- **Description of the task**
Within the material below, find each line bearing the word "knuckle" and present it.

- **Records supplied**
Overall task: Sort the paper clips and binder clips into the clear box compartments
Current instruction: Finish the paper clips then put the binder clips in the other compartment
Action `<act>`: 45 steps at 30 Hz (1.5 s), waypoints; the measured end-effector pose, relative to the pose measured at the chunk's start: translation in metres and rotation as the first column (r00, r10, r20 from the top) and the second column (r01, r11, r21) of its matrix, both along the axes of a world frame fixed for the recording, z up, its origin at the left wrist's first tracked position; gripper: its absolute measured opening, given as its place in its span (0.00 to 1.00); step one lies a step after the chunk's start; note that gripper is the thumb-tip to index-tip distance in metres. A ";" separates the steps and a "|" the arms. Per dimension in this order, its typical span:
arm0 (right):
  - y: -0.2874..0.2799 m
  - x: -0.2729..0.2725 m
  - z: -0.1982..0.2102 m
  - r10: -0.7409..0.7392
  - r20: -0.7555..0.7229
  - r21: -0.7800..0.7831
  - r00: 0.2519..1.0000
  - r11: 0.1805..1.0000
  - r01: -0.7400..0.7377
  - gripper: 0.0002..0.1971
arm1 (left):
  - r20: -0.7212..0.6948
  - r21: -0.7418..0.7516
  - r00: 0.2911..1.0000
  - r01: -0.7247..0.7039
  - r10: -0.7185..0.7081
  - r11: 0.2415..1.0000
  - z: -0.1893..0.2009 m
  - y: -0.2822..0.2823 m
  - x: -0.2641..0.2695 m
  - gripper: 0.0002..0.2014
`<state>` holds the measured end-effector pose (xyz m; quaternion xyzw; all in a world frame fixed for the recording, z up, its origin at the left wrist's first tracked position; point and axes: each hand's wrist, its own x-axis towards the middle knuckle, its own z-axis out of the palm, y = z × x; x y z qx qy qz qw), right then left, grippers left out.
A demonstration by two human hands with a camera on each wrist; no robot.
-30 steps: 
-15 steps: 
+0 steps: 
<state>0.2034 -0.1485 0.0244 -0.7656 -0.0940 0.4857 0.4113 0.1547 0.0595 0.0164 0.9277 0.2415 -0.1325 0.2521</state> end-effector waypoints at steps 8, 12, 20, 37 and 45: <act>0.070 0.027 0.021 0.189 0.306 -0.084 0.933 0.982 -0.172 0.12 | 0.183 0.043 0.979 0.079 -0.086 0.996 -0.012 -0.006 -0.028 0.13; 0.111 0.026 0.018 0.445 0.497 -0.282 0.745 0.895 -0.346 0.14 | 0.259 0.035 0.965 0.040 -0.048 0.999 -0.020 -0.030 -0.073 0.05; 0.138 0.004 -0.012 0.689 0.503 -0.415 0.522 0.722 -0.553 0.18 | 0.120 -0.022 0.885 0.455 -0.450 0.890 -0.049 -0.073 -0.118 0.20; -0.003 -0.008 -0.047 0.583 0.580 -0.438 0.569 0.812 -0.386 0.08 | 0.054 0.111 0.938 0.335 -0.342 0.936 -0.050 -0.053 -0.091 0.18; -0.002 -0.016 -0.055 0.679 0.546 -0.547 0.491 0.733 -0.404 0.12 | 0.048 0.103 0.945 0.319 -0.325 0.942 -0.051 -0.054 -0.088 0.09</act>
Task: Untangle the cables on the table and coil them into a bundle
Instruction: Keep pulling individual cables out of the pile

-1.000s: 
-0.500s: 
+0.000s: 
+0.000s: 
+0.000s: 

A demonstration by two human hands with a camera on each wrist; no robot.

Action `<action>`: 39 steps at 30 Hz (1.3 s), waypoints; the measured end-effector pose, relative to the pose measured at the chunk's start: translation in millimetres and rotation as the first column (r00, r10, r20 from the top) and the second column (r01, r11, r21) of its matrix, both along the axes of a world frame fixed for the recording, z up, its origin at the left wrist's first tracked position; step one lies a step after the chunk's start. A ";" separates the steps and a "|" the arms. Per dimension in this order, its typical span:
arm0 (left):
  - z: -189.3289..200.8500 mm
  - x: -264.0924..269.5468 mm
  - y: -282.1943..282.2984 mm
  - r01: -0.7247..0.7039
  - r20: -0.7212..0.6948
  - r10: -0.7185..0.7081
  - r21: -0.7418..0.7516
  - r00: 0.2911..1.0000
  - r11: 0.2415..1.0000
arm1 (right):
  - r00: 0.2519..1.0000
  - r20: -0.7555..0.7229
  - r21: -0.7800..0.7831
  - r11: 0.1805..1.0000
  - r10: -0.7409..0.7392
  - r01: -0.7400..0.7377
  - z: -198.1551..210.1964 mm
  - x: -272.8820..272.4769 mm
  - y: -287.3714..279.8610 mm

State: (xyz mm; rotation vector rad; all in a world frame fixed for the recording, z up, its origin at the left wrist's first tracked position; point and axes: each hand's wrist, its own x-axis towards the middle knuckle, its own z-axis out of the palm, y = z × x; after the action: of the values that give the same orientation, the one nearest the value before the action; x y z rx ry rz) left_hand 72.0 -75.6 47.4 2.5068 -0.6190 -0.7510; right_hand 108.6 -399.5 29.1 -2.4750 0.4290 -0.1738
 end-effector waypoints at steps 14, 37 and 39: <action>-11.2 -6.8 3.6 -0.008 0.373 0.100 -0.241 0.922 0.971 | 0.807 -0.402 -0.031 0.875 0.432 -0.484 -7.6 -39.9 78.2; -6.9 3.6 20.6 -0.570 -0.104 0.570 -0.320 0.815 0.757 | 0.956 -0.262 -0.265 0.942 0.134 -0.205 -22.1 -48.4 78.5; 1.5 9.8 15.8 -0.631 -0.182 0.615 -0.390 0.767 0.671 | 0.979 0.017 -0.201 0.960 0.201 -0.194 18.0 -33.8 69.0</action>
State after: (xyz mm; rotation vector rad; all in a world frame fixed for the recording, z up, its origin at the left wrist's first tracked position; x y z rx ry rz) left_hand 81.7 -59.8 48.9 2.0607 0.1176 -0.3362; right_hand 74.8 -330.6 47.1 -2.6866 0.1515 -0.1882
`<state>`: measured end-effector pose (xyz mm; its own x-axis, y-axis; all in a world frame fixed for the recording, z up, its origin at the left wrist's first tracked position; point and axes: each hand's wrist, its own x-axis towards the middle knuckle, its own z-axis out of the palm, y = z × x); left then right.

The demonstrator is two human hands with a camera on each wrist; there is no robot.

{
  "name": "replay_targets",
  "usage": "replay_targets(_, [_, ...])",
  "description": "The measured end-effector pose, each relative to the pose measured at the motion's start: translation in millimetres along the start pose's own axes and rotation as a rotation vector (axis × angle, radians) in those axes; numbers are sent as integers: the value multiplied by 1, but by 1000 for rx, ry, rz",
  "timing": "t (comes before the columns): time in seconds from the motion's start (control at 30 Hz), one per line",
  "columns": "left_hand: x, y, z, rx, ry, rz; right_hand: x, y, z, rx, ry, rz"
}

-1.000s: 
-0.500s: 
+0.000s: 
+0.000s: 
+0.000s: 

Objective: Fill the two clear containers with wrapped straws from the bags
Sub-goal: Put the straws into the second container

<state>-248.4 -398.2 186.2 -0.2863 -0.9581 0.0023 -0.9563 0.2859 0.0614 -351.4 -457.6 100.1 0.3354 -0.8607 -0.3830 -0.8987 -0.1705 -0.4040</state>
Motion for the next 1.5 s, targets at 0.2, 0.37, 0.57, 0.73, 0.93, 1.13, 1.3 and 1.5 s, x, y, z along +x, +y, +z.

- **Written response**
`<state>` holds the measured end-effector pose (xyz m; quaternion xyzw; all in a world frame fixed for the recording, z up, its origin at the left wrist's first tracked position; point and axes: each hand's wrist, its own x-axis towards the middle knuckle, its own z-axis out of the palm, y = z × x; x y z qx qy qz qw), right then left, grippers left out.
State: (xyz mm; rotation vector rad; all in a world frame fixed for the recording, z up, its origin at the left wrist's first tracked position; point and axes: each hand's wrist, its own x-axis towards the middle knuckle, its own z-axis out of the palm, y = z × x; after the action: of the values that give the same orientation, the one nearest the value before the action; x y z rx ry rz) left_hand 72.0 -75.6 47.4 2.5068 -0.6190 -0.7510; right_hand 108.6 -399.5 29.1 -2.4750 0.4290 -0.1738
`<state>`: measured end-effector pose (xyz mm; its own x-axis, y-axis; all in a world frame fixed for the recording, z up, its origin at the left wrist's first tracked position; point and axes: each hand's wrist, its own x-axis towards the middle knuckle, its own z-axis out of the palm, y = z × x); left then right.

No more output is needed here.